Description
Here, i'm going to raise some issues related to Tesseract's Hebrew support.
Dear participants who have interest in Arabic support, I suggest to raise Arabic issues in a separate 'issue', even if there are similar issues for both Arabic/Persian and Hebrew.
Let's start with the nikud issue.
Hebrew has two writing forms:
- Hebrew with nikud
- Hebrew without nikud
Nikud - Diacritical signs used in Hebrew writing.
Modern Hebrew is written (mostly) without nikud.
Children's books are written with nikud. Poetry is also usually written with nikud. Hebrew dictionaries also use nikud. The Hebrew bible use nikud. It also uses te'amim (Cantillation marks).
There are some mixed forms:
- In this form, most of the body text is written without nikud, but in a few places nikud is used.
1a) Some paragraphs/sentences use nikud, when quoting the bible or a poem for example.
1b) One or few words in some paragraphs use nikud. This form is used for example for foreign names of people and places (like cities). Without nikud many words will be ambiguous. Usually a native Hebrew speaker will use context to solve this ambiguousness. Sometimes there will still be ambiguousness, and then using nikud can be used to solve this issue. - In this form, most (or at least a large percent) of the words in the text is written with nikud, but for the words with nikud, the nikud is only partial.

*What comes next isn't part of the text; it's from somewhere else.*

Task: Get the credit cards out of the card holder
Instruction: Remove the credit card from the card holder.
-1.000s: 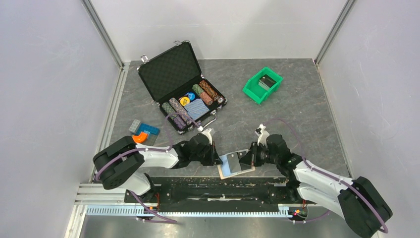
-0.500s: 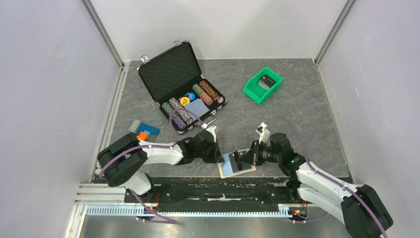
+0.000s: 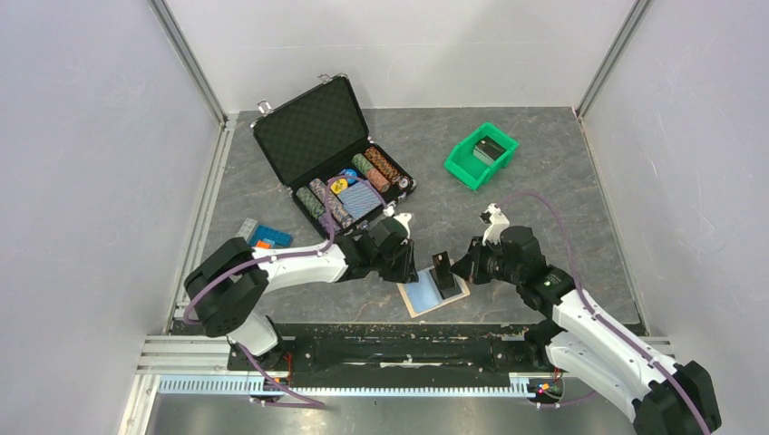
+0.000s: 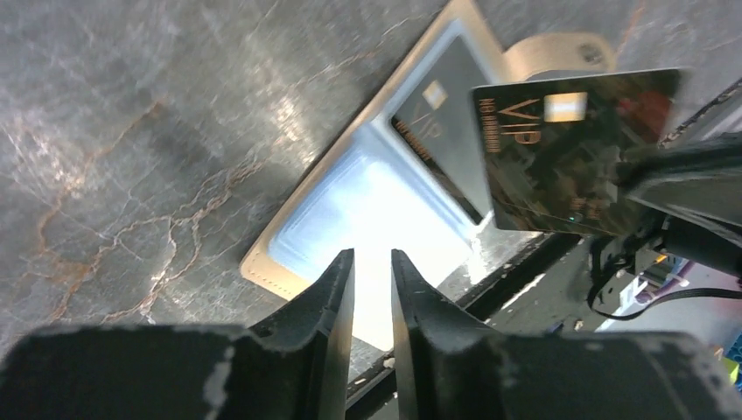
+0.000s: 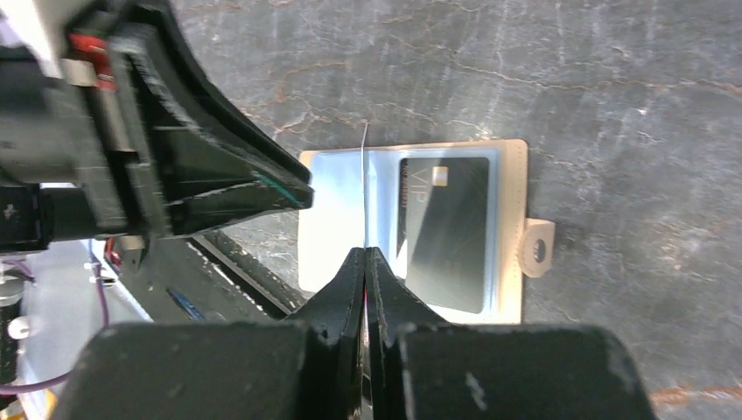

The following part is relevant to both (1b) and (2) above.
When adding nikud to a word, it might be in 'full' or 'partial' form. Sometimes adding just one nikud sign is enough to make the word unambiguous.
Ray, If you only use the web for building the langdata, you won't find many good sources for Hebrew with nikud.
Here is an excellent source which has both Hebrew with nikud (mostly poetry) and without nikud (most of the prose):
http://benyehuda.org/
Project Ben-Yehuda, named after Eliezer Ben-Yehuda, is like the famous Project Gutenberg, but it just for Hebrew.
Note that some parts are copyrighted. In some other parts the copyrights were expired according to the Israeli law, but might be still copyrighted in the US. For your use case, building a corpus, I don't think the copyrights matters, but IANAL.
Do you use the Hebrew Bible as a source (like the one from Wikisource)?
I don't sure if it is a good idea to use it for modern Hebrew.
More information will follow later.